3. A proof of knowledge of membership of a merkle root in a set of merkle roots.

The membership proof here is unique for a given element but need not be in practice. That is, we could envision an Anchor System where multiple element types are supported and multiple zero-knowledge programs are provided for verification of membership proofs. For example, we may consider an Anchor System over a UTXO a decentralized identity (DID (opens in a new tab)) elements together.

## Oracle Network

The Anchor System encompasses a system with a variety of agents and requires some of these agents to play the role of witnessing and relaying changes across all anchors to each other and to the external governance system. We call these agents oracles and define their roles as:

• Listening for new insertions into anchors’ merkle trees.
• Composing the EdgeMetadata objects from these observations.
• Relaying these EdgeMetadata objects to the governing system of the Anchor System instance.
• Relaying the output of the governing system back to the respective anchors.

The oracles of the Anchor System instance are tightly coupled with the external governance system being used. For more information on how these oracles are used in practice can be found here (opens in a new tab).

## Relayer Network

Other agents in the Anchor System are responsible with preserving privacy for users interacting with the anchor instances. While we use the term relaying/relayer interchangeably, we remark here on a specific relaying role that involves the relaying of zero-knowledge proof data to their target system for users.

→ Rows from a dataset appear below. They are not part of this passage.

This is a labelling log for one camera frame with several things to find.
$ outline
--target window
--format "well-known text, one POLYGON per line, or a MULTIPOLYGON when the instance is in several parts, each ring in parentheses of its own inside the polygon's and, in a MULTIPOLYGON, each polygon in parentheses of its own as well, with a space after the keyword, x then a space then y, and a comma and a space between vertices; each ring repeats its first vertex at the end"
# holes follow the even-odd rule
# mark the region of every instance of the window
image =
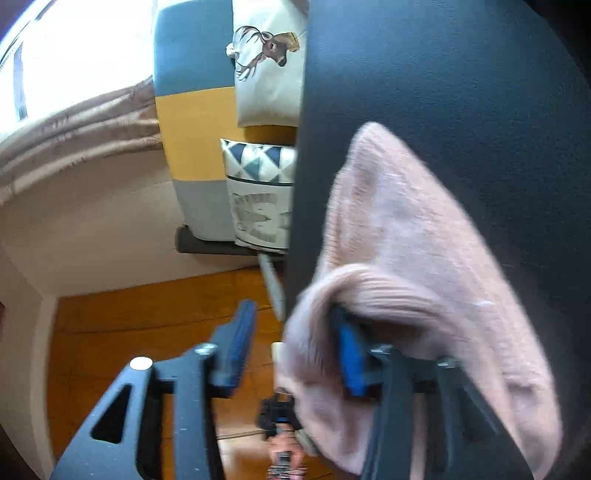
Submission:
POLYGON ((0 137, 150 76, 156 12, 156 0, 49 2, 0 51, 0 137))

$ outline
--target white pillow
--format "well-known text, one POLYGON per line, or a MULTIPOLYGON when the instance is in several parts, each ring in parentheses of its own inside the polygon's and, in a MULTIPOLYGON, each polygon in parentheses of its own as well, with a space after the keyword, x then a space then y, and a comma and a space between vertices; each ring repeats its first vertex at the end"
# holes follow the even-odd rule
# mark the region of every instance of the white pillow
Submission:
POLYGON ((296 149, 221 140, 236 244, 286 253, 296 149))
POLYGON ((239 127, 300 121, 306 17, 290 0, 233 0, 239 127))

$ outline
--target wooden floor
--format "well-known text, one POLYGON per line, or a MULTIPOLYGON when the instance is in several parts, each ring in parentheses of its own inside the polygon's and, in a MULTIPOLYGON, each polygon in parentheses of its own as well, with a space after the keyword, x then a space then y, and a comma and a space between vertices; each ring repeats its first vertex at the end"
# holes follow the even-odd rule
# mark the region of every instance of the wooden floor
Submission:
MULTIPOLYGON (((272 394, 270 346, 279 340, 281 324, 257 268, 60 299, 47 380, 55 457, 129 360, 179 356, 207 340, 245 298, 255 300, 259 308, 248 366, 234 398, 215 400, 214 408, 227 479, 264 480, 269 461, 254 419, 260 399, 272 394)), ((166 398, 164 480, 174 479, 171 405, 166 398)), ((307 463, 309 480, 332 477, 318 459, 307 463)))

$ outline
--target geometric pattern pillow
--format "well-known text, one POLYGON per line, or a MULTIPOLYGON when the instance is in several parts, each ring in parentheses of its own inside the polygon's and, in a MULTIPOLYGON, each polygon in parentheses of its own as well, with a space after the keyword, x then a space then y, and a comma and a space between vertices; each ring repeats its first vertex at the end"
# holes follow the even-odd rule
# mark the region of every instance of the geometric pattern pillow
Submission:
POLYGON ((232 142, 222 139, 226 177, 293 183, 296 173, 296 149, 277 145, 232 142))
POLYGON ((224 139, 221 146, 236 243, 285 253, 296 149, 224 139))

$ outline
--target pink towel
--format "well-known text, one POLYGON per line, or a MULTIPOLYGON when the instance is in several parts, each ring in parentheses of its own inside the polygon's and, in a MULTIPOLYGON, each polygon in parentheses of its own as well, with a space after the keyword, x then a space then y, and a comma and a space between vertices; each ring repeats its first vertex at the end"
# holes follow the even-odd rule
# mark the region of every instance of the pink towel
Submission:
MULTIPOLYGON (((379 338, 406 355, 459 358, 534 477, 544 478, 561 421, 524 309, 462 207, 378 124, 355 135, 336 177, 316 273, 287 323, 276 371, 322 453, 359 474, 373 407, 343 398, 327 322, 332 301, 375 320, 379 338)), ((412 478, 422 478, 425 448, 417 428, 412 478)))

In any blockchain context, users are required to possess funds in order to interact and transact with smart contracts. Therefore, if a privacy-interested user intends to prove membership of some element’s preimage in one of the anchors’ merkle trees, they must be able to do so without compromising their privacy by requiring them to submit these proofs themselves. They must be able to delegate the submission of their proof through some overlay network.

The relayer network provides this delegation service. Anyone can run a relayer and provide this service. We consider an agent a relayer if they expose an API that enables the submission of zero-knowledge proofs of membership for specific anchor instances and if this agent submits the relevant transaction on-chain on behalf of the user delegating their proof through this API.

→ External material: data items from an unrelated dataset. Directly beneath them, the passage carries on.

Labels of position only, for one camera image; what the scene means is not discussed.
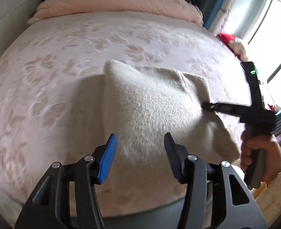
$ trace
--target fluffy white sleeve
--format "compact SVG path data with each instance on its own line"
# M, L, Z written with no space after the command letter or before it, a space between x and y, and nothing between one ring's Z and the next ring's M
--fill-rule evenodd
M269 227L281 214L281 172L273 179L269 188L256 199L256 202Z

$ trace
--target floral pattern
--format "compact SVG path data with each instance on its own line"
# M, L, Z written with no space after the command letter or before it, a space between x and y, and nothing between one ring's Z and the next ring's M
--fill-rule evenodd
M198 74L208 79L215 102L250 103L239 61L198 24L135 12L39 21L0 59L2 190L25 202L53 162L76 162L105 143L103 66L110 59ZM223 118L239 144L242 126ZM104 216L128 206L121 199L108 207L99 189L97 196Z

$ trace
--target beige towel
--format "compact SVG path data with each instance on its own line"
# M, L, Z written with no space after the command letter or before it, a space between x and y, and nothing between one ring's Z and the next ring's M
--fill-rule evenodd
M201 109L210 101L203 77L108 61L103 99L106 139L111 133L119 139L109 178L98 190L105 197L99 202L109 204L103 214L135 213L184 196L164 150L166 132L204 161L239 158L220 117Z

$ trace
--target hand
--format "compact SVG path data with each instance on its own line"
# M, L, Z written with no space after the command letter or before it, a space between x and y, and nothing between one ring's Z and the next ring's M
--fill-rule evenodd
M251 139L246 138L245 131L241 135L241 162L240 167L246 170L252 163L251 153L252 150L264 149L266 153L266 169L262 182L267 186L281 172L281 148L277 143L276 137L259 135Z

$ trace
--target metal screw
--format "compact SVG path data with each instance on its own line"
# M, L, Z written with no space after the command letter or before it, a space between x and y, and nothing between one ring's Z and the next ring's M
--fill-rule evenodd
M84 157L84 160L85 160L86 162L91 162L91 161L94 160L94 157L93 157L92 155L87 155L87 156Z
M189 155L187 158L188 158L190 161L196 161L196 160L197 160L197 156L195 156L195 155Z
M230 163L228 161L221 162L221 165L226 168L230 167Z
M59 162L54 162L52 165L52 168L56 169L60 167L60 163Z

Relayer incentives are key component of ensuring privacy for end users utilizing the applications built over the Anchor System instance. Incentives are highly coupled to the applications implemented. For example, for a private bridge application, users can pay a fee to relayers by committing to a specified fee at proof generation which is extracted and transferred out of the users transfer to the relayer’s account.

## Oracle & Relayer Similarities

In practice, the oracle and relayers roles are synergistic and often taken out by the same participant in the protocol. While we remark about these roles separately, we often consider them as being undertaken by the same party. We use the terms interchangeably to represent the network that provides both relaying and oracle services in the Anchor System.